Jumat, 17 April 2009

Pendidikan Agama Sensitif Pluralisme, Demokrasi, dan HAM Pluralisme

Pluralitas agama di Indonesia merupakan kenyataan yang tidak bisa dihindari. Bahkan, masalah ini telah diakui dalam konstitusi dan telah ditegaskan adanya jaminan untuk masing-masing pemeluk agama dalam melaksanakan ajaran sesuai dengan keyakinan masing-masing. Kekayaan keragaman ini bila dikelola dengan baik dan posistif, maka akan menjadi modal besar bagi bangsa Indonesia. Namun bisa juga menjadi bencana yang mengandung potensi konflik. Oleh sebab itu, pluralitas agama sebagai kenyataan sosial ini tak jarang menjadi problem.

Mengapa demikian? Sebab, agama di satu sisi dianggap sebagai hak pribadi yang otonom. Namun, di sisi lain dalam kehidupan masyarakat, hak ini memiliki implikasi sosial yang kompleks dalam kehidupan masyarakat. Masing-masing penganut agama meyakini bahwa ajaran dan nilai-nilai yang dianutnya (claim of truth) harus diwartakan dalam kehidupan bermasyarakat dan berbangsa. Dalam konteks ini, agama seringkali menjadi potensi konflik dalam kehidupan masyarakat.

Karena itu, pembahasan mengenai pluralisme agama di Indonesia selalu menjadi masalah yang krusial dan selau memiliki peranan penting bagi kelangsungan hidup bangsa. Berbagai upaya untuk mencari titik temu (konvergensi) berbagi nilai-nilai luhur dari beragam agama yang berkembang dalam masyarakat menjadi salah satu faktor determinan bagi integrasi nasional. Terlebih dalam proses pendidikan, seyogyanya siswa didik senantiasa ditumbuhkan pemahaman bahwa hidup dengan keanekaragaman merupakan sunnatullah.

Wujud faktual bangsa Indonesia yang bhineka menuntut sikap toleran yang tinggi dari setiap anggota masyarakat. Sikap toleran tersebut harus dapat diwujudkan oleh semua anggota dan lapisan masyarakat, sehingga terbentuk suatu masyarakat yang kompak tapi beragam, sehingga kaya akan ide-ide. Dalam suatu masyarakat demokratis, perbedaan pendapat justru merupakan hikmah untuk membentuk suatu masyarakat yang mempunnyai horison yang luas dan kaya.
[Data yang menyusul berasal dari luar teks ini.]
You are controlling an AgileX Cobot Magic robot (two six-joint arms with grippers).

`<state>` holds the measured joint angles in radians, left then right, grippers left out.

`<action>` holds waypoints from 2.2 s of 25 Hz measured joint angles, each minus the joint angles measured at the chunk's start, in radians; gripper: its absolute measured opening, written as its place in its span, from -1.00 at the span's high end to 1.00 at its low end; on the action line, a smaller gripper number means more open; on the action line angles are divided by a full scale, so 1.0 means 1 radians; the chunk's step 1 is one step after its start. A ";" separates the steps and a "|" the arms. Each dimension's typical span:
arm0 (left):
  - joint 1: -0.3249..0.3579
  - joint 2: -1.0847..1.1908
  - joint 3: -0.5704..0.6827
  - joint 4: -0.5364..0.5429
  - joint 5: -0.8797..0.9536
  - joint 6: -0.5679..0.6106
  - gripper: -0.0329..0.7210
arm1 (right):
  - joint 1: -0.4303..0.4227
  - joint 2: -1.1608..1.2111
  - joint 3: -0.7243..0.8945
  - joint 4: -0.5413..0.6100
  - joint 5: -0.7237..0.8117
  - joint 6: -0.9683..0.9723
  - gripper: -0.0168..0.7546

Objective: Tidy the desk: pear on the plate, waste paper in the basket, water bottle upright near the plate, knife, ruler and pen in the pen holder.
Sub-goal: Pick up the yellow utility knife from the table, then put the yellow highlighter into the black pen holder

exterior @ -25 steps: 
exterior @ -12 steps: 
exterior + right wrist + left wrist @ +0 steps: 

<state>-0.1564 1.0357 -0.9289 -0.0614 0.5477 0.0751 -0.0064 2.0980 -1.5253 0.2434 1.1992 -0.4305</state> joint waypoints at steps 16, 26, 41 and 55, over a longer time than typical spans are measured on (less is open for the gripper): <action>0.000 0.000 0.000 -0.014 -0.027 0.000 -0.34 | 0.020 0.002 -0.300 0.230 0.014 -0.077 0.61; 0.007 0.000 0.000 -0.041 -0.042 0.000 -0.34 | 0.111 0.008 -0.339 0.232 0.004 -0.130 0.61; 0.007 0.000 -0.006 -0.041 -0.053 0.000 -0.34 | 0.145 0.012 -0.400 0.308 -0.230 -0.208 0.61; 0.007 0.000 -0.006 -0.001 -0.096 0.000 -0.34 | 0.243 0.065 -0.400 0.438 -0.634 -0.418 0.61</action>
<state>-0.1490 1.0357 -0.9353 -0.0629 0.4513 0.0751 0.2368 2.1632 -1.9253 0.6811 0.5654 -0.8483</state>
Saling pengertian hanya dapat ditumbuhkan apabila komunikasi antarpenduduk dan antaretnis dapat terwujud dengan bebas dan intens.

Keragaman seperti ini merupakan modal besar bagi bangsa Indonesia. Akan tetapi modal ini juga bisa menjadi bencana karena berpotensi untuk menmimbulkan konflik. Apalagi ditambah dengan adannya klaim setiap agama terhadap kebenaran agamanya (claim of truth) masing-masing membawa dampak dalam hubungan antar agama di Indonesia. Tak heran sepanjang enam tahun terakhir ini kita menyaksikan serangkaian kerusuhan yang memakan ribuan korban tewas karena keragaman diatas tadi. Sebutlah kasus Pekalongan (1995), Tasikmalaya (1996), Rengasdengklok (1997), Sanggau Ledo, Kalimantan Barat (1996 dan 1997), Ambon dan Maluku sejak 1999, sampai Sampit Kalimantan Timur (2000).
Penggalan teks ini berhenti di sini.